US violation of nuclear deal won’t go unanswered: Iran official
A senior official says Iran will respond to any failure on the part of the US to meet its commitments under the 2015 nuclear agreement, to which Washington is a signatory.
Ali Akbar Velayati, the senior adviser to Leader of the Islamic Revolution Ayatollah Seyyed Ali Khamenei on international affairs, made the remarks after a meeting with China’s Special Envoy for Syria Xie Xiaoyan in Tehran on Saturday.
“Undoubtedly, the US renege on the JCPOA won’s go unanswered,” he said, referring to the nuclear deal, officially called the Joint Comprehensive Plan of Action.
He said the supervisory committee on the implementation of the nuclear accord would discuss the US non-compliance and make a collective decision after hearing the results of the eighth meeting of the Iran-P5+1 Joint Commission in Vienna this week.

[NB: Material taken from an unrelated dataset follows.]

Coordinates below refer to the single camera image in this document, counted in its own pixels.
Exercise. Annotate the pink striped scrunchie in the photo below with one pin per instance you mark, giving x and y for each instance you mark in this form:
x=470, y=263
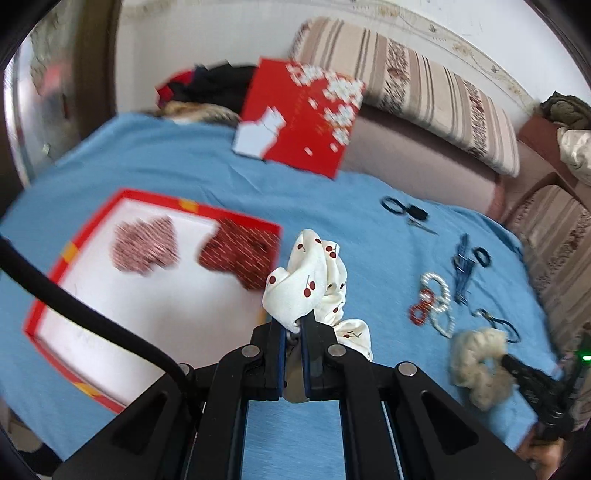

The nuclear agreement was inked between Iran and the P5+1 countries — namely the US, Russia, China, France, Britain, and Germany — in July 2015 and took effect in January 2016.
Under the deal, which was later endorsed by a UN Security Council resolution, limits were put on Iran’s nuclear activities in exchange for the removal of all nuclear-related bans imposed on the Islamic Republic, among other things.
The administration of US President Donald Trump, which took over in January 2017, one year after the JCPOA came into force, has however slapped sanctions on Iran over its missile program in violation of the nuclear deal.
Kuwait downgraded Iran ties under Saudi pressure
Elsewhere in his comments, Velayati said Kuwait’s recent move to downgrade its ties with Iran came under Saudi, US and Israeli pressure.
“It is in the interest of the Kuwaiti government and nation to manage their relations with Iran based on good neighborly relations,” rather than endangering the country’s national interests under pressure from the Saudis and others, he said.
On Thursday, Kuwait shut down the Iranian cultural mission and ordered the Iranian ambassador to Kuwait City and 14 other Iranian diplomats to leave the country, according to local media reports.
The decision came after Kuwait convicted a group of men, claiming they were spying for Iran and Lebanon’s Hezbollah – charges both Tehran and the resistance movement have rejected.